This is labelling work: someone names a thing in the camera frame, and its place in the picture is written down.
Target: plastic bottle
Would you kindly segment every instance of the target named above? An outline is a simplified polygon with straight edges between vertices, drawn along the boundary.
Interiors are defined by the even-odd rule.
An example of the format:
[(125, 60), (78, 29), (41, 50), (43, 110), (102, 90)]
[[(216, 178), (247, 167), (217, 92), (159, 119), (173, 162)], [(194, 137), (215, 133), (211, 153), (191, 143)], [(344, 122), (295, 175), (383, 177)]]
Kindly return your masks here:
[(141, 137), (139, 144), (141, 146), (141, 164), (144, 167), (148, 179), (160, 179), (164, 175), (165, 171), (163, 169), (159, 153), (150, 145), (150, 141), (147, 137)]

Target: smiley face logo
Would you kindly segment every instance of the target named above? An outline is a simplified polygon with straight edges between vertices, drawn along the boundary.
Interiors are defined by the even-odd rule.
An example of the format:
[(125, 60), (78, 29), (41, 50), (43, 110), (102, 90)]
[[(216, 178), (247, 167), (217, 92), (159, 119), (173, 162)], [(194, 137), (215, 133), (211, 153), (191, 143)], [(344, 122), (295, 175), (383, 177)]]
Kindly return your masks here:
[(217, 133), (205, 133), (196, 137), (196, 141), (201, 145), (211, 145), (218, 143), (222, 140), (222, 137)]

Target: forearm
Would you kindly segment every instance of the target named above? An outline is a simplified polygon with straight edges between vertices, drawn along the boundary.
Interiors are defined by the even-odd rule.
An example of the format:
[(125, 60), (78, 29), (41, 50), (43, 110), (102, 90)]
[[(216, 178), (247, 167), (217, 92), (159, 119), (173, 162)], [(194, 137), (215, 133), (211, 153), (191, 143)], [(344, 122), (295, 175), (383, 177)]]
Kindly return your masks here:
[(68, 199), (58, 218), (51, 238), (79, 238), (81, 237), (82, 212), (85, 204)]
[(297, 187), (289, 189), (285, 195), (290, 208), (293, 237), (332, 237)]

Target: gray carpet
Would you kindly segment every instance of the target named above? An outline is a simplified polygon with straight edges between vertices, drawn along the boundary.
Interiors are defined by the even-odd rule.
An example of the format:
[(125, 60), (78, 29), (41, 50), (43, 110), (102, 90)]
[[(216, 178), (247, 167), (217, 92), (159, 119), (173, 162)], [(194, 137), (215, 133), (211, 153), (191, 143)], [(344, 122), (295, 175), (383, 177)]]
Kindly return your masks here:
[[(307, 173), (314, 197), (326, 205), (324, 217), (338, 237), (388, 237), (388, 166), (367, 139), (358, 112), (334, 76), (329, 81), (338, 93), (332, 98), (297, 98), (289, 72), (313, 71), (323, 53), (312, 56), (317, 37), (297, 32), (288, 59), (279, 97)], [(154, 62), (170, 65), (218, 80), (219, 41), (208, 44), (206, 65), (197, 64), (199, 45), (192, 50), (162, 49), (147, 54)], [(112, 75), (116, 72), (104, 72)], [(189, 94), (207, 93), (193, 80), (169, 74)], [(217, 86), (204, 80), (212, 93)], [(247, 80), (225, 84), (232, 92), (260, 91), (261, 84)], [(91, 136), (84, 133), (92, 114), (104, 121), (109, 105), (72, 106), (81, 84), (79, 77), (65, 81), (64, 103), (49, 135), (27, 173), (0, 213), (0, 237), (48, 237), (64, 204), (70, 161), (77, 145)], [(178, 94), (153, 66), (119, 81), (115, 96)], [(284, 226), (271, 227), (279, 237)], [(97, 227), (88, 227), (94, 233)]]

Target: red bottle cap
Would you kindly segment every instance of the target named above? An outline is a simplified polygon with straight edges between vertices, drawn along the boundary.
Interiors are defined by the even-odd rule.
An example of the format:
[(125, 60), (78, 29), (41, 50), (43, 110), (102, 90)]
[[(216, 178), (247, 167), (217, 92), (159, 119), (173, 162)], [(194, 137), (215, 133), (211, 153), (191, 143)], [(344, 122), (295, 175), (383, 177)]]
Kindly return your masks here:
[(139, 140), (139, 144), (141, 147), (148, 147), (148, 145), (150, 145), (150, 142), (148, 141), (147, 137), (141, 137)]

........

## Task instructions
A complete, exact copy of the material is required.

## Response area
This is labelling work: someone names a thing in the camera frame, and its place in the picture is written down.
Target: plastic bottle
Would you kindly segment every instance of the target named above? An outline is a simplified polygon with straight edges between vertices, drawn along the boundary.
Interiors are defined by the even-odd rule.
An example of the format:
[(125, 60), (78, 29), (41, 50), (43, 110), (102, 90)]
[[(216, 178), (247, 167), (217, 92), (159, 119), (173, 162)], [(194, 137), (215, 133), (211, 153), (191, 143)], [(344, 122), (295, 175), (383, 177)]]
Kindly return your masks here:
[(141, 137), (139, 144), (141, 146), (141, 164), (144, 167), (148, 179), (160, 179), (164, 175), (165, 171), (163, 169), (159, 153), (150, 145), (150, 141), (147, 137)]

Target: smiley face logo
Would you kindly segment every instance of the target named above? An outline is a simplified polygon with straight edges between vertices, drawn along the boundary.
Interiors are defined by the even-odd rule.
An example of the format:
[(125, 60), (78, 29), (41, 50), (43, 110), (102, 90)]
[[(216, 178), (247, 167), (217, 92), (159, 119), (173, 162)], [(194, 137), (215, 133), (211, 153), (191, 143)], [(344, 122), (295, 175), (383, 177)]]
Kindly return your masks here:
[(217, 133), (205, 133), (196, 137), (196, 141), (201, 145), (211, 145), (218, 143), (222, 140), (222, 137)]

Target: forearm
Would you kindly segment every instance of the target named above? An outline is a simplified polygon with straight edges between vertices, drawn along the boundary.
Interiors are defined by the even-odd rule.
An example of the format:
[(125, 60), (78, 29), (41, 50), (43, 110), (102, 90)]
[[(216, 178), (247, 167), (217, 92), (159, 119), (173, 162)], [(194, 137), (215, 133), (211, 153), (191, 143)], [(344, 122), (295, 175), (383, 177)]]
Kindly return your masks here:
[(68, 199), (58, 218), (51, 238), (79, 238), (81, 237), (82, 212), (85, 204)]
[(297, 187), (289, 189), (285, 195), (290, 208), (293, 237), (332, 237)]

Target: gray carpet
Would you kindly segment every instance of the target named above? An outline is a simplified polygon with straight edges between vertices, drawn along the boundary.
Interiors are defined by the even-odd rule.
An example of the format:
[(125, 60), (78, 29), (41, 50), (43, 110), (102, 90)]
[[(216, 178), (247, 167), (217, 92), (159, 119), (173, 162)], [(194, 137), (215, 133), (211, 153), (191, 143)], [(344, 122), (295, 175), (383, 177)]]
Kindly return your masks here:
[[(307, 173), (314, 197), (326, 205), (324, 217), (338, 237), (388, 237), (388, 166), (367, 139), (358, 112), (334, 76), (329, 81), (338, 93), (332, 98), (297, 98), (289, 72), (313, 71), (323, 53), (312, 56), (317, 37), (297, 32), (288, 59), (279, 97)], [(154, 62), (170, 65), (218, 80), (219, 41), (208, 44), (206, 65), (197, 64), (199, 45), (192, 50), (162, 49), (147, 54)], [(112, 75), (116, 72), (104, 72)], [(189, 94), (207, 93), (193, 80), (169, 74)], [(217, 86), (204, 80), (212, 93)], [(247, 80), (225, 84), (232, 92), (260, 91), (261, 84)], [(91, 136), (84, 133), (92, 114), (104, 121), (109, 105), (72, 106), (81, 84), (79, 77), (65, 81), (64, 103), (49, 135), (27, 173), (0, 213), (0, 237), (48, 237), (64, 204), (70, 161), (77, 145)], [(178, 94), (153, 66), (119, 81), (115, 96)], [(284, 226), (271, 227), (279, 237)], [(97, 227), (88, 227), (94, 233)]]

Target: red bottle cap
Would you kindly segment every instance of the target named above? An outline is a simplified polygon with straight edges between vertices, drawn along the boundary.
Interiors are defined by the even-odd rule.
An example of the format:
[(125, 60), (78, 29), (41, 50), (43, 110), (102, 90)]
[[(216, 178), (247, 167), (217, 92), (159, 119), (173, 162)], [(194, 137), (215, 133), (211, 153), (191, 143)], [(344, 122), (295, 175), (383, 177)]]
Kindly return your masks here:
[(139, 140), (139, 144), (141, 147), (148, 147), (148, 145), (150, 145), (150, 142), (148, 141), (147, 137), (141, 137)]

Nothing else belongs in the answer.